Morphobr: An open source large-coverage full-form lexicon for morphological analysis of Portuguese
Abstract
One of the prerequisites for many natural language processing technologies is the availability of large lexical resources. This paper reports on MorphoBr, an ongoing project aiming at building a comprehensive full-form lexicon for morphological analysis of Portuguese. A first version of the resource is already freely available online under an open source, free software license. MorphoBr combines analogous free resources, correcting several thousand errors and gaps, and systematically adding new entries.

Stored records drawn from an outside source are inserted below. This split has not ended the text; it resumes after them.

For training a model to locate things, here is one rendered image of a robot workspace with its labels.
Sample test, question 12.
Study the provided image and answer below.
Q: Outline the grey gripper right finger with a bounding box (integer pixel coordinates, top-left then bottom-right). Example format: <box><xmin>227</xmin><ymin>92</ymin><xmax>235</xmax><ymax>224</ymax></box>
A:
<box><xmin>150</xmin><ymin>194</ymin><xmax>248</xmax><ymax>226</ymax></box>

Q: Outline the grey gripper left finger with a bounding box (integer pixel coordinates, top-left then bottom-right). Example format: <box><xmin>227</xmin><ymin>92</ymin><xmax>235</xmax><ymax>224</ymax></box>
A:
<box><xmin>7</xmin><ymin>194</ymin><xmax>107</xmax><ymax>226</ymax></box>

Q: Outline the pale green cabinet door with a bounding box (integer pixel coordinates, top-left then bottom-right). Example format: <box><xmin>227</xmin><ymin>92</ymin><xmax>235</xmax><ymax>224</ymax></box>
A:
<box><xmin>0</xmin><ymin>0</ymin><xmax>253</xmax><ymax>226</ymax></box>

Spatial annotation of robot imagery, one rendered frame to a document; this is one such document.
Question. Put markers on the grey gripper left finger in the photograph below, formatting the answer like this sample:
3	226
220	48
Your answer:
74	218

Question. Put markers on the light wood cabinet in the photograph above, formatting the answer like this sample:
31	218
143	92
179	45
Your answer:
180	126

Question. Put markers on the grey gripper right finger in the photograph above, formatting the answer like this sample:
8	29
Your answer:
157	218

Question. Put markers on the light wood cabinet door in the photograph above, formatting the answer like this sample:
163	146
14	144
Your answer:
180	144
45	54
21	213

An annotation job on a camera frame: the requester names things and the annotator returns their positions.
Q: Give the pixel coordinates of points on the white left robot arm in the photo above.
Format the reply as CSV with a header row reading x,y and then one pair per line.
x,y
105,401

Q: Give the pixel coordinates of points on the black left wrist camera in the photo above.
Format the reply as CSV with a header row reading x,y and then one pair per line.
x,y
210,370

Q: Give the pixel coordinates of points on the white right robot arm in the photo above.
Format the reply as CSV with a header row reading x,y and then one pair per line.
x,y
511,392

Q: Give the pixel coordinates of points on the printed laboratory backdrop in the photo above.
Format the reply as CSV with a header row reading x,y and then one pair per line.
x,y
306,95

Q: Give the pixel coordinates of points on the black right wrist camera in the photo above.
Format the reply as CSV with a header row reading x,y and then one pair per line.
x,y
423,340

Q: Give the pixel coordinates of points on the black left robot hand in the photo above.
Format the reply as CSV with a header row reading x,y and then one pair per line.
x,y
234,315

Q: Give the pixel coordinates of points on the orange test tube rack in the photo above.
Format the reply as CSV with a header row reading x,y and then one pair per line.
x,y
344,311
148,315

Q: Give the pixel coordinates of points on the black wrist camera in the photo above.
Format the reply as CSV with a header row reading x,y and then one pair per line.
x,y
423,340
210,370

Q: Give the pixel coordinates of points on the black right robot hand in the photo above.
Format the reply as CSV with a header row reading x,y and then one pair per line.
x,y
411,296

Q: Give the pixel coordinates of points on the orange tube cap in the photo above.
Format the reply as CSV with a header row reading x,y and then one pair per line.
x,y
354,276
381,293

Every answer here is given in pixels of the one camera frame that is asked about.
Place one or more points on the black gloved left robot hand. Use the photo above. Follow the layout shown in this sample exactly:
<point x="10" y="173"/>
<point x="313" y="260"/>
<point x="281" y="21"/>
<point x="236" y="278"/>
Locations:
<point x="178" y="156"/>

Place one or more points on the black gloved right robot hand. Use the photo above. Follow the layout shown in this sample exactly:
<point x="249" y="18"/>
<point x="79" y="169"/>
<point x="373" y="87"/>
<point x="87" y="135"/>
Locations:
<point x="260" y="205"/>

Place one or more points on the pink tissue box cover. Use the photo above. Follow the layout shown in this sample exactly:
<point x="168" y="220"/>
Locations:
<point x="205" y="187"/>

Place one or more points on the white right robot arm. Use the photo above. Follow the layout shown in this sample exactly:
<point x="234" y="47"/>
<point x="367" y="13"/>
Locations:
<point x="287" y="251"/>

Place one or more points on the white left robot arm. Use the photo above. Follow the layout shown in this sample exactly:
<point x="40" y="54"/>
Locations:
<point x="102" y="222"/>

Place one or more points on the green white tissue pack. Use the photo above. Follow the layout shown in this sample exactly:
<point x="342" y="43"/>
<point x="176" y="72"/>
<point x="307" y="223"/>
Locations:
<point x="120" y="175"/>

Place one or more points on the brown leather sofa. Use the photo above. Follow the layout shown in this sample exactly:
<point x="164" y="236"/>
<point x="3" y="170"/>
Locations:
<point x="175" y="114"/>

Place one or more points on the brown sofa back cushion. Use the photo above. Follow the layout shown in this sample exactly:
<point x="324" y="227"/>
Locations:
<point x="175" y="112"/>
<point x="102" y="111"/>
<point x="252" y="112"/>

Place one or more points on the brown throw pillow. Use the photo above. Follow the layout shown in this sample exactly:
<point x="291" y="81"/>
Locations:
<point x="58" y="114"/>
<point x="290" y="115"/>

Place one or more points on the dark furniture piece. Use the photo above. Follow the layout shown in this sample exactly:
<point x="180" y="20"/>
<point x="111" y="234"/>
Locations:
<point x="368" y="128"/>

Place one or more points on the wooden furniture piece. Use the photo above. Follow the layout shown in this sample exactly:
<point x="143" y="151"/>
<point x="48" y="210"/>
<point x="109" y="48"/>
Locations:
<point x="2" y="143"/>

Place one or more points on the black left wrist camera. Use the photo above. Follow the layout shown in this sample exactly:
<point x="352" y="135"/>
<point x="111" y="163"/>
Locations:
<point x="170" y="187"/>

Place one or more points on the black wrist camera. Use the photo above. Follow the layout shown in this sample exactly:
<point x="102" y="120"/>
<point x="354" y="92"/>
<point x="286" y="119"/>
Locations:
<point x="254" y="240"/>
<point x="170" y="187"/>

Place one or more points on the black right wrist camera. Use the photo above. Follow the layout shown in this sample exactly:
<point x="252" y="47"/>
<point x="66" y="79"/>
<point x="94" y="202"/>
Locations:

In comparison to the integrated resources, lexical entries in MorphoBr follow a more user-friendly format, which can be straightforwardly compiled into finite-state transducers for morphological analysis, e.g. in the context of syntactic parsing with a grammar in the LFG formalism using the XLE system. MorphoBr results from a combination of computational techniques. Errors and the more obvious gaps in the integrated resources were automatically corrected with scripts. However, MorphoBr's main contribution is the expansion in the inventory of nouns and adjectives. This was carried out by systematically modeling diminutive formation in the paradigm of finite-state morphology. This allowed MorphoBr to significantly outperform analogous resources in the coverage of diminutives. The first evaluation results show MorphoBr to be a promising initiative which will directly contribute to the development of more robust natural language processing tools and applications which depend on wide-coverage morphological analysis.